[Opening Given information section]

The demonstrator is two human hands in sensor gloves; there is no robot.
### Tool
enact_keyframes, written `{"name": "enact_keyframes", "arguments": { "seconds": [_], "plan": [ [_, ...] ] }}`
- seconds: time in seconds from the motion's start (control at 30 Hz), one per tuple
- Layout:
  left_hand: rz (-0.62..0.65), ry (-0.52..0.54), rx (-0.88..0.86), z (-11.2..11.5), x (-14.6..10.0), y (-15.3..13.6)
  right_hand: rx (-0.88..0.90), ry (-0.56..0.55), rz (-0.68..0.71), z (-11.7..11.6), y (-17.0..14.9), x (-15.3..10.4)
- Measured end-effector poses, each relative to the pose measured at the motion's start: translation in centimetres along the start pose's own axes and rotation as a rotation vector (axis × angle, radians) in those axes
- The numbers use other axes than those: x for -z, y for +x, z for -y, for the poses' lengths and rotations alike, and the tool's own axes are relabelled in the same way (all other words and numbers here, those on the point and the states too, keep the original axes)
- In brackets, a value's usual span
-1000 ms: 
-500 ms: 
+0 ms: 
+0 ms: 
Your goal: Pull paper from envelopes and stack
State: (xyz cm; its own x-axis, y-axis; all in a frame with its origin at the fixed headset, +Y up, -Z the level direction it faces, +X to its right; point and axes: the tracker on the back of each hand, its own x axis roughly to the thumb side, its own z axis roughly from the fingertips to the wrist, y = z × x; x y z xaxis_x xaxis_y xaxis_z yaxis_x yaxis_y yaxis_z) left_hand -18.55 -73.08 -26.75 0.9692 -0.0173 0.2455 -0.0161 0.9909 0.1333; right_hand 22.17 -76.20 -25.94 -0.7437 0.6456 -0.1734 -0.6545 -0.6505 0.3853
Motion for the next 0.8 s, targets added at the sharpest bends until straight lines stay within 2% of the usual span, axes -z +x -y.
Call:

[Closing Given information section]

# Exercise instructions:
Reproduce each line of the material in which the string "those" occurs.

# Exercise solution:
- Measured end-effector poses, each relative to the pose measured at the motion's start: translation in centimetres along the start pose's own axes and rotation as a rotation vector (axis × angle, radians) in those axes
- The numbers use other axes than those: x for -z, y for +x, z for -y, for the poses' lengths and rotations alike, and the tool's own axes are relabelled in the same way (all other words and numbers here, those on the point and the states too, keep the original axes)

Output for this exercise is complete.